Well, the switch to ICD-10-CM is a big roll of federal-government red tape. Will this additional red tape from the federal government lower the threshold for many primary care physicians to leave medicine?
For starters, we'll let them tell you themselves.
The letter by the American College of Physicians on behalf of its Internist members states: The burden associated with implementing ICD-10-CM is likely to exacerbate the crisis in the primary care workforce.
The letter by the American Academy of Family Physicians (AAFP) was somewhat less pointed but no less clear: CMS must realistically consider whether pressures to rapidly adopt the ICD-10-CM code set outweigh the importance of supporting the already fragile backbone of patient care, primary care medicine.
The survey of primary-care physicians obtained responses from an impressive 12,000 doctors, 4000 of whom took the time to provide written comments.
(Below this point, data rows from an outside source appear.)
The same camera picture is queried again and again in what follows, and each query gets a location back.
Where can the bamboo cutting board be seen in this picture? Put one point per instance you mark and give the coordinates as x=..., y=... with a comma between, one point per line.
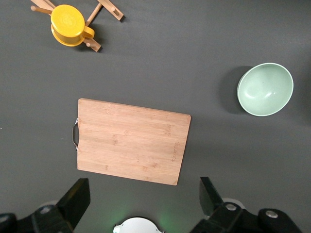
x=133, y=140

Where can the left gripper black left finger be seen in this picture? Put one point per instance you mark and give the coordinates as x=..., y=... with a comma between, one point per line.
x=70, y=206

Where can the yellow mug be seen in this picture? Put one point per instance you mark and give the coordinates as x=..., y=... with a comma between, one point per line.
x=68, y=24

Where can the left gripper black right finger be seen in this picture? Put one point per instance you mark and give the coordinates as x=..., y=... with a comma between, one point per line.
x=226, y=218

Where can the light green bowl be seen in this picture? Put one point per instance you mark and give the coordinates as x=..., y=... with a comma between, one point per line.
x=264, y=89

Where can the wooden mug rack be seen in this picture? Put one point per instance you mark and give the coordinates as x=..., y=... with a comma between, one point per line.
x=116, y=14

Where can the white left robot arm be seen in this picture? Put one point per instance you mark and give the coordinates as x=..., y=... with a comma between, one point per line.
x=138, y=225

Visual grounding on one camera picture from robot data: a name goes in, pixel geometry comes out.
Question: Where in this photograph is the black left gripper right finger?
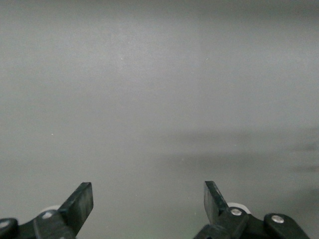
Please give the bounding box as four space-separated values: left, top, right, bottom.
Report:
194 180 269 239

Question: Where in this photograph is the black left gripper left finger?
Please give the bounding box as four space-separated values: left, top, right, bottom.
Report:
33 182 94 239

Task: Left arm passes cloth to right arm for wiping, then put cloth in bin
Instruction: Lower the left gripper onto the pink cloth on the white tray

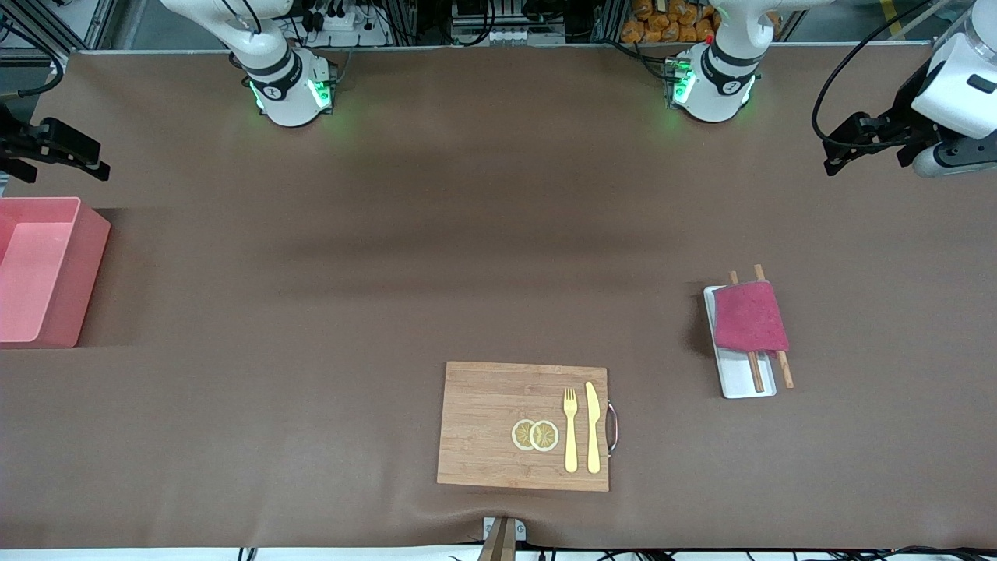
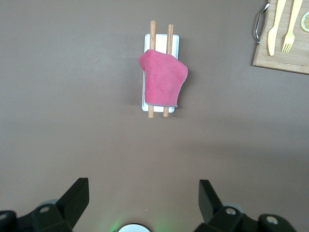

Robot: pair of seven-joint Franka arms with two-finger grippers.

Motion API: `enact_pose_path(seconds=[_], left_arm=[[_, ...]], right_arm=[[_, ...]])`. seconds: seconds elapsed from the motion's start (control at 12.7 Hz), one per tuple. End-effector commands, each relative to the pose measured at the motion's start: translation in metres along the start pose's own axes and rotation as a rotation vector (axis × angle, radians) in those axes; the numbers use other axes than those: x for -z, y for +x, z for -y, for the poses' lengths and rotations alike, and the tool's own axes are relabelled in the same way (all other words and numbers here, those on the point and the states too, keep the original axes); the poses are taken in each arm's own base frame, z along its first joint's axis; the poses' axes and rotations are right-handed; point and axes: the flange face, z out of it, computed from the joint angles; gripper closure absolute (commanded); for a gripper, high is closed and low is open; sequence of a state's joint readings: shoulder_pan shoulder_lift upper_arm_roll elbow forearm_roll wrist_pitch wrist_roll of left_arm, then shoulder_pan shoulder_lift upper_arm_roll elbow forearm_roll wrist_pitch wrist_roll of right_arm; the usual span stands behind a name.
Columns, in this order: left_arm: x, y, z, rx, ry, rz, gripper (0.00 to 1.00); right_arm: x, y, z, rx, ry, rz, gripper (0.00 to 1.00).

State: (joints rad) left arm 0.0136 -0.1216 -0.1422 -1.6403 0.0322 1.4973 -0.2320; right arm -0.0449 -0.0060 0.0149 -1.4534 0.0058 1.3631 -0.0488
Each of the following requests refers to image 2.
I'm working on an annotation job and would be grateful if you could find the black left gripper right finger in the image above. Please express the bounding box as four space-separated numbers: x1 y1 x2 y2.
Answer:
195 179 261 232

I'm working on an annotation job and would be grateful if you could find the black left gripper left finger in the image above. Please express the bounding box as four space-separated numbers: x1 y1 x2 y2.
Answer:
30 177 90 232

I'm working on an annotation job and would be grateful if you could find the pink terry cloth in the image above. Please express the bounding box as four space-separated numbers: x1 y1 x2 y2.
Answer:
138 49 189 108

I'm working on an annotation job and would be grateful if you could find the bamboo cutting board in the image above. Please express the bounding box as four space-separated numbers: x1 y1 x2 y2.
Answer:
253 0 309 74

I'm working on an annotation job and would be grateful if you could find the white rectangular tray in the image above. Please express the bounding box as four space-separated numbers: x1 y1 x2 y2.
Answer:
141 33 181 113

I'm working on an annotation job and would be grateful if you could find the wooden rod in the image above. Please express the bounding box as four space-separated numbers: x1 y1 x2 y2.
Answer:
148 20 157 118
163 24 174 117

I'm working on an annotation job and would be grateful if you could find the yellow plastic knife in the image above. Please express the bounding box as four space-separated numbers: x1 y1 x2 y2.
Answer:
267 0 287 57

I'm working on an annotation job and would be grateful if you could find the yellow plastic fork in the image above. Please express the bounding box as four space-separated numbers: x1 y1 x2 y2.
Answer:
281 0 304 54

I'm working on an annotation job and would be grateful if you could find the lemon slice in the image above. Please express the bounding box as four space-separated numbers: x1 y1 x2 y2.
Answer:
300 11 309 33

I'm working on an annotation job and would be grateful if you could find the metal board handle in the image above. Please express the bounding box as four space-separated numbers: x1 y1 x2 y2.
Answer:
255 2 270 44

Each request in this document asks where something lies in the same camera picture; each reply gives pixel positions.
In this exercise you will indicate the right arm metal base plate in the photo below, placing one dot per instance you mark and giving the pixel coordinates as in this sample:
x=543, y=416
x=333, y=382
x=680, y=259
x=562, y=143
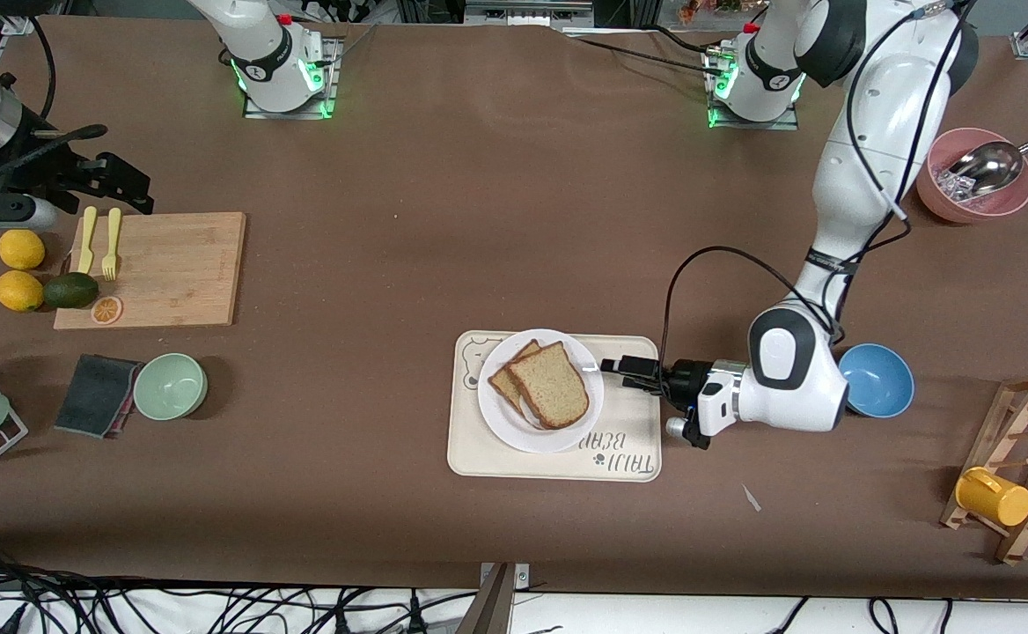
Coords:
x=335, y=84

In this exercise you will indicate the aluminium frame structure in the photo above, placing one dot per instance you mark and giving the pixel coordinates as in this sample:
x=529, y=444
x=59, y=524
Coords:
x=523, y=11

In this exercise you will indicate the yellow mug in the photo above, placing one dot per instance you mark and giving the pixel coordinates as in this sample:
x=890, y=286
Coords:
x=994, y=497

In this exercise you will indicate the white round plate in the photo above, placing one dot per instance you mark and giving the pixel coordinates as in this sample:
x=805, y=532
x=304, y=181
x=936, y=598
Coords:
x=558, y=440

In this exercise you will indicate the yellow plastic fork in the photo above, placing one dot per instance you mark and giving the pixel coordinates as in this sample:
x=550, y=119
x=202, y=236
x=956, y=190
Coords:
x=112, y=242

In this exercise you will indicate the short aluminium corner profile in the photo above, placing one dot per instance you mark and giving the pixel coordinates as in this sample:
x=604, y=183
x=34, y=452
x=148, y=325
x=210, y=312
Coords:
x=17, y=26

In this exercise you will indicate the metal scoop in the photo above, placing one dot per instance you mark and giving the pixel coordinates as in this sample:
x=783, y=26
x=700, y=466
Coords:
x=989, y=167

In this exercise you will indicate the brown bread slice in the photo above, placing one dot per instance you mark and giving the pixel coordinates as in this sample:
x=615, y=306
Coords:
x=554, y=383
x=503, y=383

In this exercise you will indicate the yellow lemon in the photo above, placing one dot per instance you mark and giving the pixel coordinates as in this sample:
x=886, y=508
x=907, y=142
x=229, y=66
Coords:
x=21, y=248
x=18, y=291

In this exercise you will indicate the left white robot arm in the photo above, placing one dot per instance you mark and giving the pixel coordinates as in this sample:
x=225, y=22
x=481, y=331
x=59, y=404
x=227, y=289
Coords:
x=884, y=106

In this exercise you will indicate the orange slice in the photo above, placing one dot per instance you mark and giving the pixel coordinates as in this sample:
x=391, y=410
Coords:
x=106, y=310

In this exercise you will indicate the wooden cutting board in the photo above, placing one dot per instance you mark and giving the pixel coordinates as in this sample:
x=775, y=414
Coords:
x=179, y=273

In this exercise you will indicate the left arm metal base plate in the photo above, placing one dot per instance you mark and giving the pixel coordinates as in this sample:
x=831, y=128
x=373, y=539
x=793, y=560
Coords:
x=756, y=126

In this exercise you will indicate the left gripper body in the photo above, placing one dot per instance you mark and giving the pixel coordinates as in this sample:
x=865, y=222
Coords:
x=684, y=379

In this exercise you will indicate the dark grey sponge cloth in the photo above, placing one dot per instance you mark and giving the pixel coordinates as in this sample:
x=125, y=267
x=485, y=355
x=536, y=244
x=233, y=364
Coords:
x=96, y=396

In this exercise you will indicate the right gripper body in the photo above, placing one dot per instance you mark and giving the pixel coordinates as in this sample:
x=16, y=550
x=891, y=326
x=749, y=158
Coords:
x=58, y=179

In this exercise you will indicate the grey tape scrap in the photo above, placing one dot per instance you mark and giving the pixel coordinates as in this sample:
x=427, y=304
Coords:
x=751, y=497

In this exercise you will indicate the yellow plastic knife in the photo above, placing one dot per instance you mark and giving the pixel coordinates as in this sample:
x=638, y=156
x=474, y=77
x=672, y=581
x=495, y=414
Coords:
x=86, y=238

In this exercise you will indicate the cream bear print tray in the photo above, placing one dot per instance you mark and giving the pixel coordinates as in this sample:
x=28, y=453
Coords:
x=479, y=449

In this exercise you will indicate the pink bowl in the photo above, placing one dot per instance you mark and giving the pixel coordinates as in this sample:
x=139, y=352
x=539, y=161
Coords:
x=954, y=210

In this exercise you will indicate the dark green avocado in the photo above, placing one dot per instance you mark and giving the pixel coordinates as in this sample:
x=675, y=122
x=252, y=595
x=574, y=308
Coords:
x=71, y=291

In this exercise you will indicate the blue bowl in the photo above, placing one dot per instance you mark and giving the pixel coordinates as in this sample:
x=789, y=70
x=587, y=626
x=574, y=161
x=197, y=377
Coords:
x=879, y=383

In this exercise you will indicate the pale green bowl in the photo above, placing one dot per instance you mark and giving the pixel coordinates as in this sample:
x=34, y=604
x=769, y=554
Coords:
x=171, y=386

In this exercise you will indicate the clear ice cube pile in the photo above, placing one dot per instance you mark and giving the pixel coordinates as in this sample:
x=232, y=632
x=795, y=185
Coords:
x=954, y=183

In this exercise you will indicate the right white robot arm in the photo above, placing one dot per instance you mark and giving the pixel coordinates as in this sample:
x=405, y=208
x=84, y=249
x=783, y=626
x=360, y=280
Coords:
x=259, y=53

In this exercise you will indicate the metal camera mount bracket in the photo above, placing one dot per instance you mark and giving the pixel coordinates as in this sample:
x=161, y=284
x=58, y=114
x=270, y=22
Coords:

Here are some key findings of the survey:
- 49% of physicians -- more than 150,000 doctors nationwide -- said that over the next three years they plan to reduce the number of patients they see or stop practicing entirely.
- 94% said the time they devote to non-clinical paperwork in the last three years has increased, and 63% said that the same paperwork has caused them to spend less time per patient.
- 82% of doctors said their practices would be "unsustainable" if proposed cuts to Medicare reimbursement were made.
- 60% of doctors would not recommend medicine as a career to young people.
- If they had the financial means, 45% of doctors would retire today.
- Only 6% of physicians described the professional morale of their colleagues as “positive.” 42% of physicians said the professional morale of their colleagues is either “poor” or “very low”.
- 78% of physicians said medicine is either “no longer rewarding” or “less rewarding”.